## TASK REQUIREMENTS
Set down each line of the material that follows exactly, and leave its pictures out.

## DATA SECTION
=== Section Start ===

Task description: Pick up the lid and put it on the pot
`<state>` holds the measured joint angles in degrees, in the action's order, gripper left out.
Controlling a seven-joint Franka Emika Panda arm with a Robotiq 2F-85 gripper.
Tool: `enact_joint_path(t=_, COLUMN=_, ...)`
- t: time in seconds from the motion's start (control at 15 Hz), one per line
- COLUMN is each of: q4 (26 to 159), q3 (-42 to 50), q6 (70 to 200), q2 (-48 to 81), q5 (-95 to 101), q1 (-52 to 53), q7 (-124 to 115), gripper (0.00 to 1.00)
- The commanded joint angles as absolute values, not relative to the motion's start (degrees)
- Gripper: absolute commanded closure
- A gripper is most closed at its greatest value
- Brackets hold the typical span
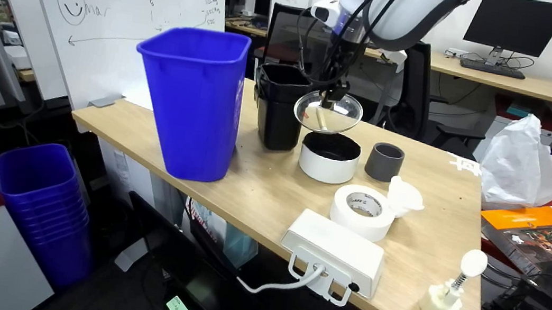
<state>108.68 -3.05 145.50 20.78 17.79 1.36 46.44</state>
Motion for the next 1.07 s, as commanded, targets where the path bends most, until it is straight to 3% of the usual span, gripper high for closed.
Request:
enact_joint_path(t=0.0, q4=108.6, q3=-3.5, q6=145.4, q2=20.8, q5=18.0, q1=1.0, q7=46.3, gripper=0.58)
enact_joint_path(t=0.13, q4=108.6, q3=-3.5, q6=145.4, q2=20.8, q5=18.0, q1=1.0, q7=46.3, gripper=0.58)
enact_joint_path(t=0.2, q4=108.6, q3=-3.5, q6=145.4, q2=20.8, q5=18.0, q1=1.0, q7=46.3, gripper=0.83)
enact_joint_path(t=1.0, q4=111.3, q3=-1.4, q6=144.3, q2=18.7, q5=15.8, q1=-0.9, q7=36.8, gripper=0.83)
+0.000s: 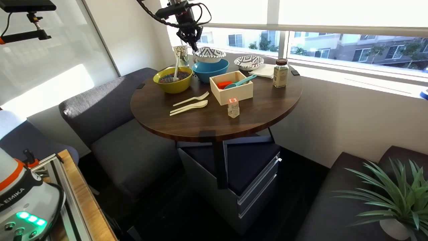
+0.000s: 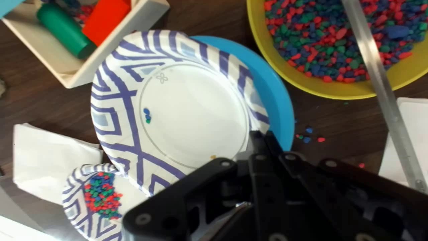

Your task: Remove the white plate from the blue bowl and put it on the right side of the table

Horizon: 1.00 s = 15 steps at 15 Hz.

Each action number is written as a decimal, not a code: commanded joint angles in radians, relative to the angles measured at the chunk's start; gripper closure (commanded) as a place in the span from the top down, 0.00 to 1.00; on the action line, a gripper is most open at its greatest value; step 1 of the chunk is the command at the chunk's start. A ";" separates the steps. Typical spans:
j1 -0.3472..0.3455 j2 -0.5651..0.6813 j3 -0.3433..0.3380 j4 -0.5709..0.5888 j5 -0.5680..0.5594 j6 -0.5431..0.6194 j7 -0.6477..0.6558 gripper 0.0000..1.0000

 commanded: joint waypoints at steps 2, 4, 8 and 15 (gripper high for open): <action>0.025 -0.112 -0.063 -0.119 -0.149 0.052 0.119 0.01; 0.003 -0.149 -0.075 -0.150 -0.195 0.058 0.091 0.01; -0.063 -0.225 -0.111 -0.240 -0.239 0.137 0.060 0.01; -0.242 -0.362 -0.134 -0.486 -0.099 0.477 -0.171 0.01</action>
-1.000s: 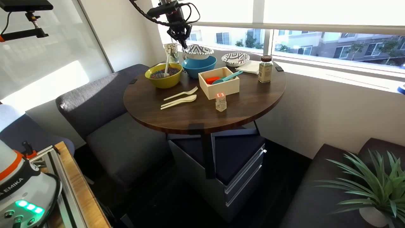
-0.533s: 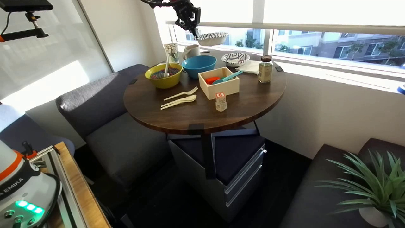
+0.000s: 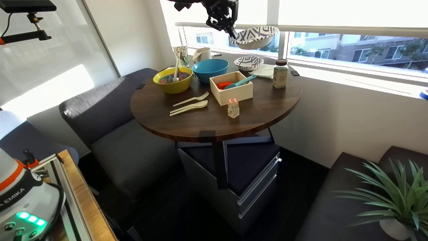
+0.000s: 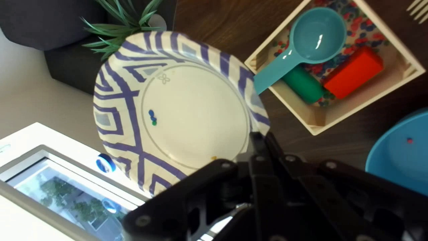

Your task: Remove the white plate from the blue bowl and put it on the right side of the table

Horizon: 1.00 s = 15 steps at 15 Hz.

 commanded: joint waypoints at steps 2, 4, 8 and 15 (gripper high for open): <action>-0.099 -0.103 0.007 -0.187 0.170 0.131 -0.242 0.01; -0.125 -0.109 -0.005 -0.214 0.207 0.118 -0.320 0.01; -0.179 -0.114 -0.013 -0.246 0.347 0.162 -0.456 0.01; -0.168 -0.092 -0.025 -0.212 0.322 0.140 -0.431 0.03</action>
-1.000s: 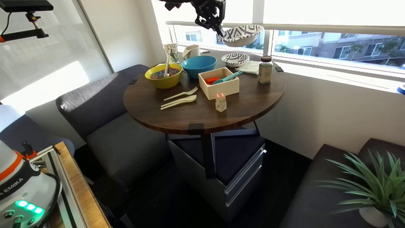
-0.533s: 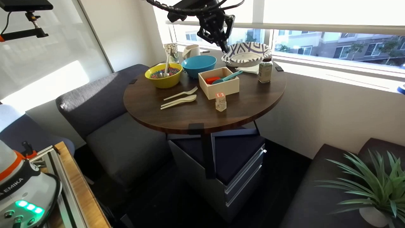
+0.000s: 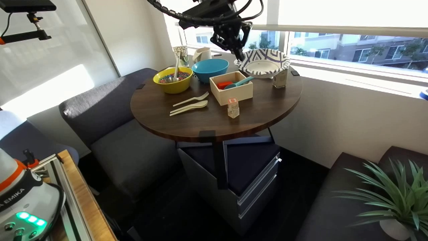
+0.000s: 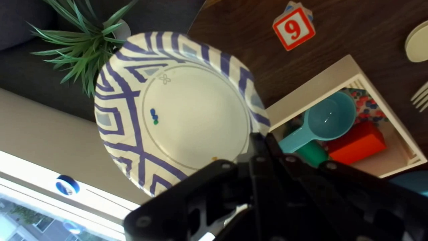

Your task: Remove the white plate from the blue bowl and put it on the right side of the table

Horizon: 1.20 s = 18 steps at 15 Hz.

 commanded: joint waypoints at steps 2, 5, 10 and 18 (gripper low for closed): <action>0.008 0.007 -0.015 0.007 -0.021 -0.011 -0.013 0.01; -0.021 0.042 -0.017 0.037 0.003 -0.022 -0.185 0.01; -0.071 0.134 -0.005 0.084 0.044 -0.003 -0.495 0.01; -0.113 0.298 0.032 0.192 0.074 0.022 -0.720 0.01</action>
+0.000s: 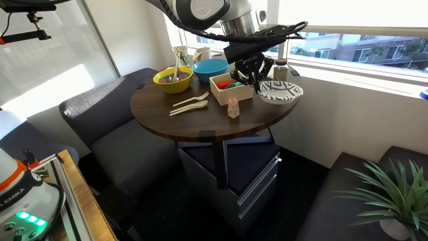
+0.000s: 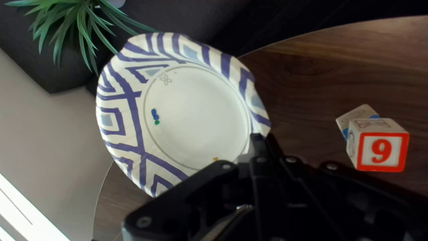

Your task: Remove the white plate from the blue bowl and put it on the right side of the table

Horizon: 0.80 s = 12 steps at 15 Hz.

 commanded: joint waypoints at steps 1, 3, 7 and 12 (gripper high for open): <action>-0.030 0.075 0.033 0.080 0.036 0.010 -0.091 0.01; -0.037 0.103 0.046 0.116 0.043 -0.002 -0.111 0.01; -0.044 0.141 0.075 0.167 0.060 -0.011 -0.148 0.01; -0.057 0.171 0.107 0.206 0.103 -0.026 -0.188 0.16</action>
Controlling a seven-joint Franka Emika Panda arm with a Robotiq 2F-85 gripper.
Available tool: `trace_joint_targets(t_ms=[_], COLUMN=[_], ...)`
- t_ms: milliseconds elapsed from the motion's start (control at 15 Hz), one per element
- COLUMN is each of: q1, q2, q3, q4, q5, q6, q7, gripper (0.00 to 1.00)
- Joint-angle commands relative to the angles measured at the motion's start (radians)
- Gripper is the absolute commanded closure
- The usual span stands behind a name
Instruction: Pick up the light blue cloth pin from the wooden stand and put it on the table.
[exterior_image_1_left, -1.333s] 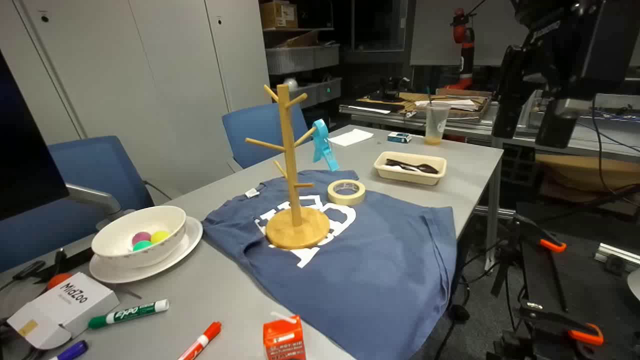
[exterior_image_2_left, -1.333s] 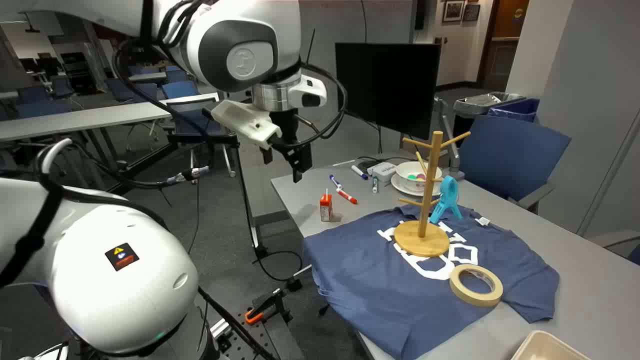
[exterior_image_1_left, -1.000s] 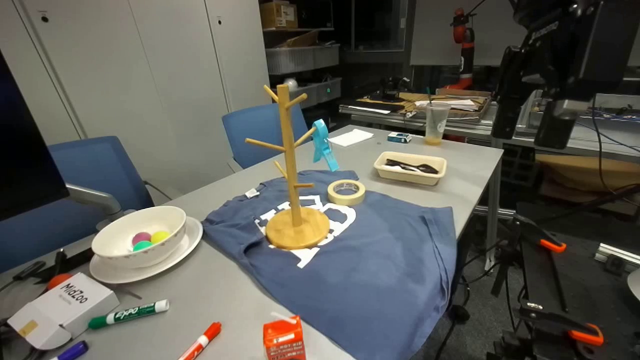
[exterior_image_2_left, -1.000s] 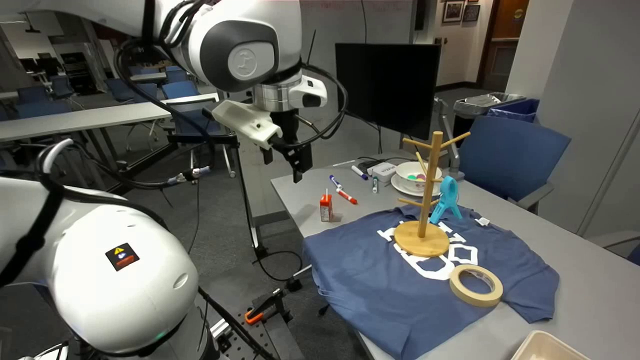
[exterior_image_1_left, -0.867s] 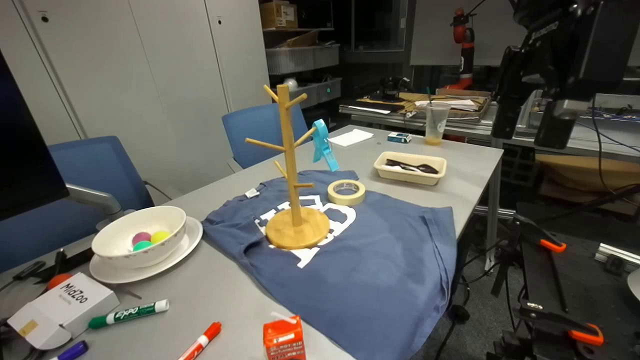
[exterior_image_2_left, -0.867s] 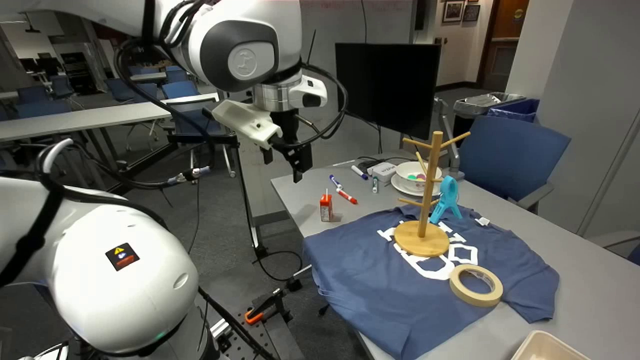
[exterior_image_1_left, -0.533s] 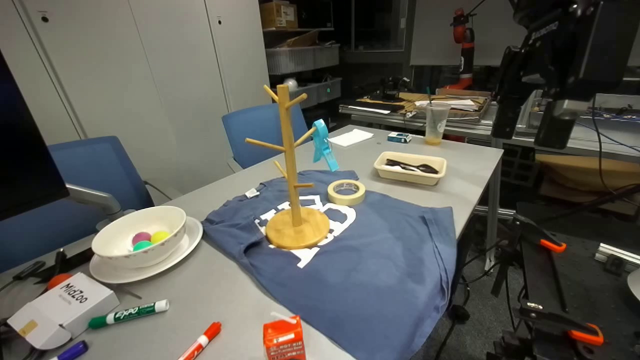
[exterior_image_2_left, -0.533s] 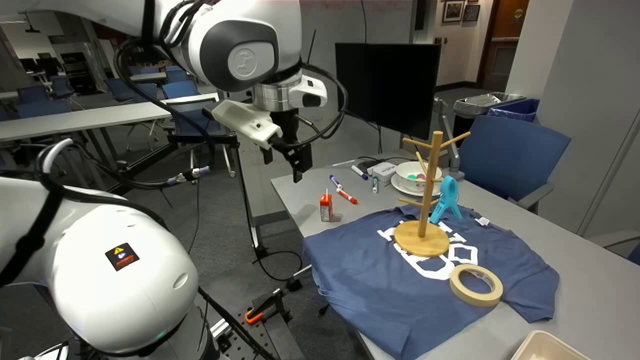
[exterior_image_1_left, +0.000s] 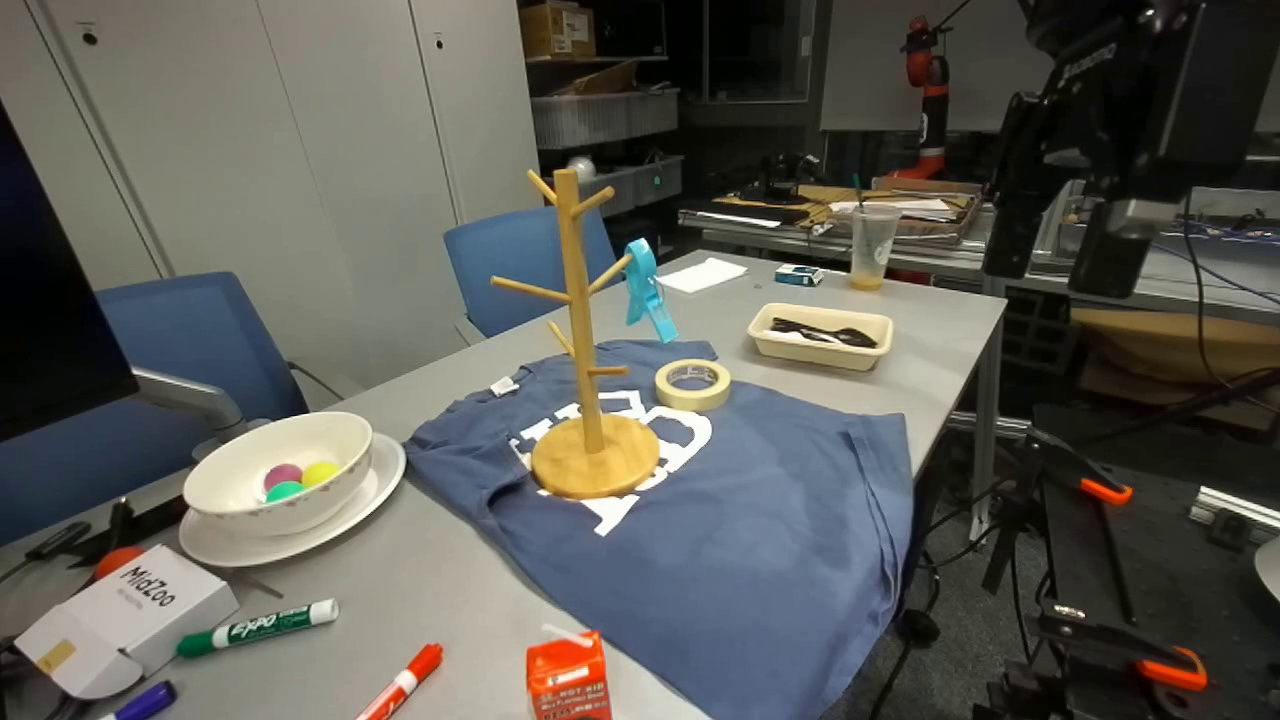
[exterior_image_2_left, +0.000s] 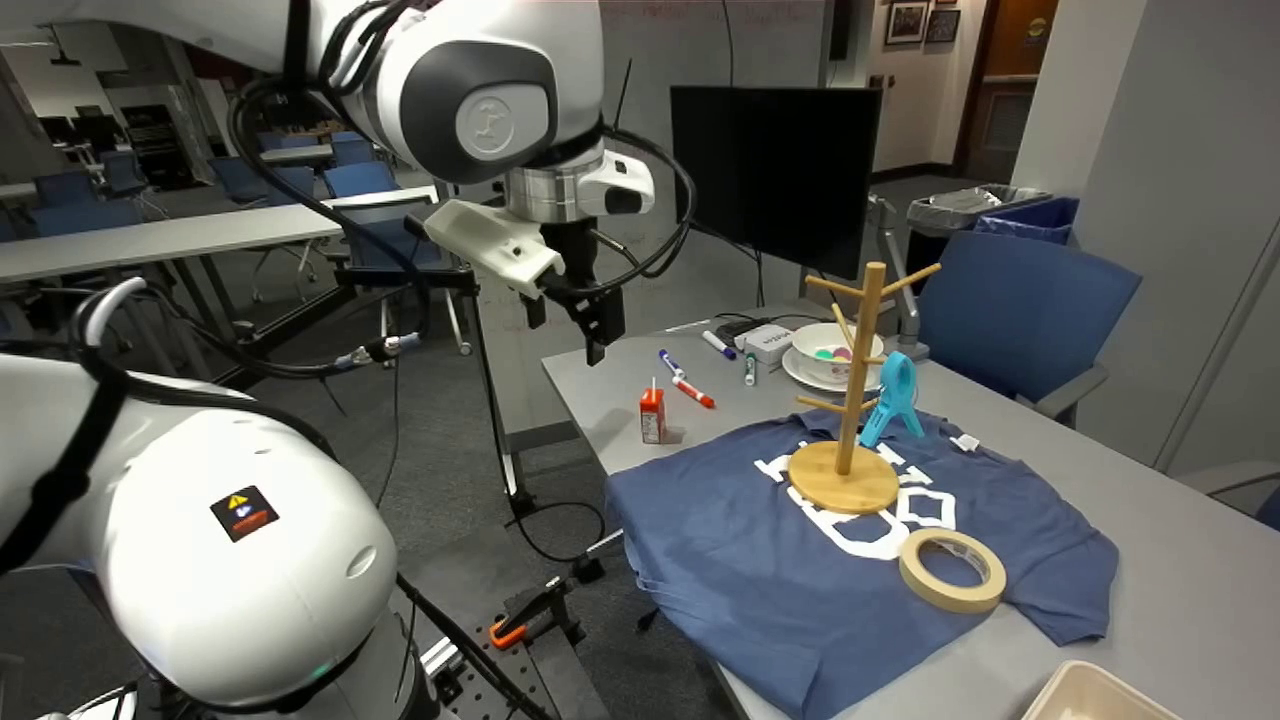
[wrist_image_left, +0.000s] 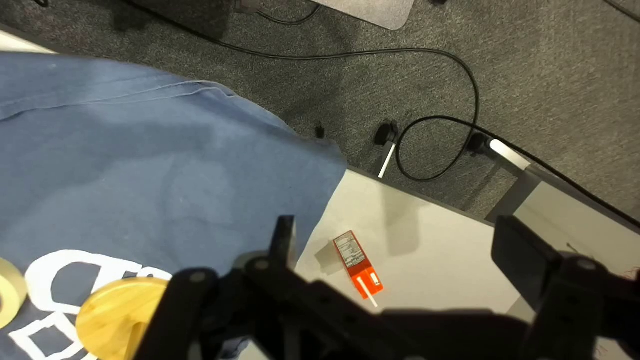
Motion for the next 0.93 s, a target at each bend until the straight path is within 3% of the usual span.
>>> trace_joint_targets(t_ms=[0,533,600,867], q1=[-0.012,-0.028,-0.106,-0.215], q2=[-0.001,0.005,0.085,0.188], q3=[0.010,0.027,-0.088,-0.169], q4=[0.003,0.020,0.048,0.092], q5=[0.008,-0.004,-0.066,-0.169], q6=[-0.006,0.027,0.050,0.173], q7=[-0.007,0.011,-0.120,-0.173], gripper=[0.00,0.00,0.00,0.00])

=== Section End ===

## WRITTEN ANSWER
Task description: Pick up the lid and put it on the pot
`<state>` holds the measured joint angles in degrees, in the action's order, gripper left out.
Controlling a seven-joint Franka Emika Panda arm with a Robotiq 2F-85 gripper.
Tool: `enact_joint_path(t=_, COLUMN=_, ...)`
- t: time in seconds from the motion's start (control at 15 Hz), one per line
- COLUMN is each of: q4 (26 to 159), q3 (-42 to 50), q6 (70 to 200), q2 (-48 to 81), q5 (-95 to 101), q1 (-52 to 53), q7 (-124 to 115), gripper (0.00 to 1.00)
- The commanded joint angles as absolute values, not relative to the motion's start (degrees)
- Gripper: absolute commanded closure
- A gripper is most closed at its greatest value
- Brackets hold the typical span
<state>108.68 -3.05 145.50 20.78 17.79 1.36 46.44</state>
Motion for the next 1.07 s, as commanded, targets where the path bends most, until it is straight to 3% of the usual span, gripper high for closed.
Request:
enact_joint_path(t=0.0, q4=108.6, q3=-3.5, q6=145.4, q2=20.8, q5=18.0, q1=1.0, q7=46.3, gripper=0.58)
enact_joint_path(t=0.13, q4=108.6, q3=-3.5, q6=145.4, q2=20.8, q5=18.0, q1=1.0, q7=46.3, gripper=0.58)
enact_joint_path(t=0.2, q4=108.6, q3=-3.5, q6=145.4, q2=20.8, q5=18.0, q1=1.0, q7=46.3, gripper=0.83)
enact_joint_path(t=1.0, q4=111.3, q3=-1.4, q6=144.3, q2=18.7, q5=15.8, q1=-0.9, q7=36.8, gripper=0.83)
+0.000s: 
+0.000s: 

Your task: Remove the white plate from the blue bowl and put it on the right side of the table

Horizon: 1.00 s = 15 steps at 15 Hz.

Each action number is written as a decimal, not a code: commanded joint angles in radians, relative to the angles measured at the chunk's start; gripper closure (commanded) as a place in the span from the top down, 0.00 to 1.00; on the action line, a gripper is most open at its greatest value; step 1 of the chunk is the command at the chunk's start. A ";" separates the steps. Typical spans:
j1 -0.3472..0.3455 j2 -0.5651..0.6813 j3 -0.3433..0.3380 j4 -0.5709..0.5888 j5 -0.5680..0.5594 j6 -0.5431..0.6194 j7 -0.6477..0.6558 gripper 0.0000..1.0000

 commanded: joint waypoints at steps 2, 4, 8 and 15 (gripper high for open): <action>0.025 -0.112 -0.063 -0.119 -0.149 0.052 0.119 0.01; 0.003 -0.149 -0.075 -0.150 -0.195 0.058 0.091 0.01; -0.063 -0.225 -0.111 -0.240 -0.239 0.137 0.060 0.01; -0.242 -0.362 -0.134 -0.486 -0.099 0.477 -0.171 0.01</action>
-1.000s: 
-0.533s: 
+0.000s: 
+0.000s: 

Your task: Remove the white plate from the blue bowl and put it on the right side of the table

Horizon: 1.00 s = 15 steps at 15 Hz.

 commanded: joint waypoints at steps 2, 4, 8 and 15 (gripper high for open): <action>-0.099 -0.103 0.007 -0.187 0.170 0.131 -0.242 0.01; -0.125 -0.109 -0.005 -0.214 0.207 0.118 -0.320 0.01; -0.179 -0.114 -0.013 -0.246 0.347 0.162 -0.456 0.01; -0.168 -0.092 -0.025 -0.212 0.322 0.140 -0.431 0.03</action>
-1.000s: 
-0.533s: 
+0.000s: 
+0.000s: 

Your task: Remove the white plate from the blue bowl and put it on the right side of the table

Horizon: 1.20 s = 18 steps at 15 Hz.

 commanded: joint waypoints at steps 2, 5, 10 and 18 (gripper low for closed): <action>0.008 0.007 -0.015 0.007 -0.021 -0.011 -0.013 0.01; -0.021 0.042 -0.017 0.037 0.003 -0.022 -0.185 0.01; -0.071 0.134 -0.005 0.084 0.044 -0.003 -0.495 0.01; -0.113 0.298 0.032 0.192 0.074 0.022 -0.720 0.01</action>
+0.000s: 
+0.000s: 

Your task: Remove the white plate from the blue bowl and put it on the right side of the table

Horizon: 0.80 s = 12 steps at 15 Hz.

 commanded: joint waypoints at steps 1, 3, 7 and 12 (gripper high for open): <action>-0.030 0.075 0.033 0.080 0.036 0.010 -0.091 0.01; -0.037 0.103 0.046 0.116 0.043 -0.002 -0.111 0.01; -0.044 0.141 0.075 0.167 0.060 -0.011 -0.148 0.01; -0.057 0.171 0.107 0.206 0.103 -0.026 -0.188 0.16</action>
Controlling a seven-joint Franka Emika Panda arm with a Robotiq 2F-85 gripper.
Available tool: `trace_joint_targets(t_ms=[_], COLUMN=[_], ...)`
- t_ms: milliseconds elapsed from the motion's start (control at 15 Hz), one per element
- COLUMN is each of: q1, q2, q3, q4, q5, q6, q7, gripper (0.00 to 1.00)
- Joint-angle commands relative to the angles measured at the motion's start (radians)
- Gripper is the absolute commanded closure
- The usual span stands behind a name
Instruction: Pick up the light blue cloth pin from the wooden stand and put it on the table.
[exterior_image_1_left, -1.333s] 
[exterior_image_2_left, -1.333s] 
[exterior_image_1_left, -1.000s] 
[exterior_image_2_left, -1.000s] 
[exterior_image_1_left, -0.867s] 
[exterior_image_2_left, -0.867s] 
[exterior_image_1_left, -0.533s] 
[exterior_image_2_left, -0.533s] 
[exterior_image_1_left, +0.000s] 
[exterior_image_2_left, +0.000s] 
[wrist_image_left, +0.000s] 
Motion for the next 0.93 s, a target at each bend until the straight path is within 3% of the usual span.
>>> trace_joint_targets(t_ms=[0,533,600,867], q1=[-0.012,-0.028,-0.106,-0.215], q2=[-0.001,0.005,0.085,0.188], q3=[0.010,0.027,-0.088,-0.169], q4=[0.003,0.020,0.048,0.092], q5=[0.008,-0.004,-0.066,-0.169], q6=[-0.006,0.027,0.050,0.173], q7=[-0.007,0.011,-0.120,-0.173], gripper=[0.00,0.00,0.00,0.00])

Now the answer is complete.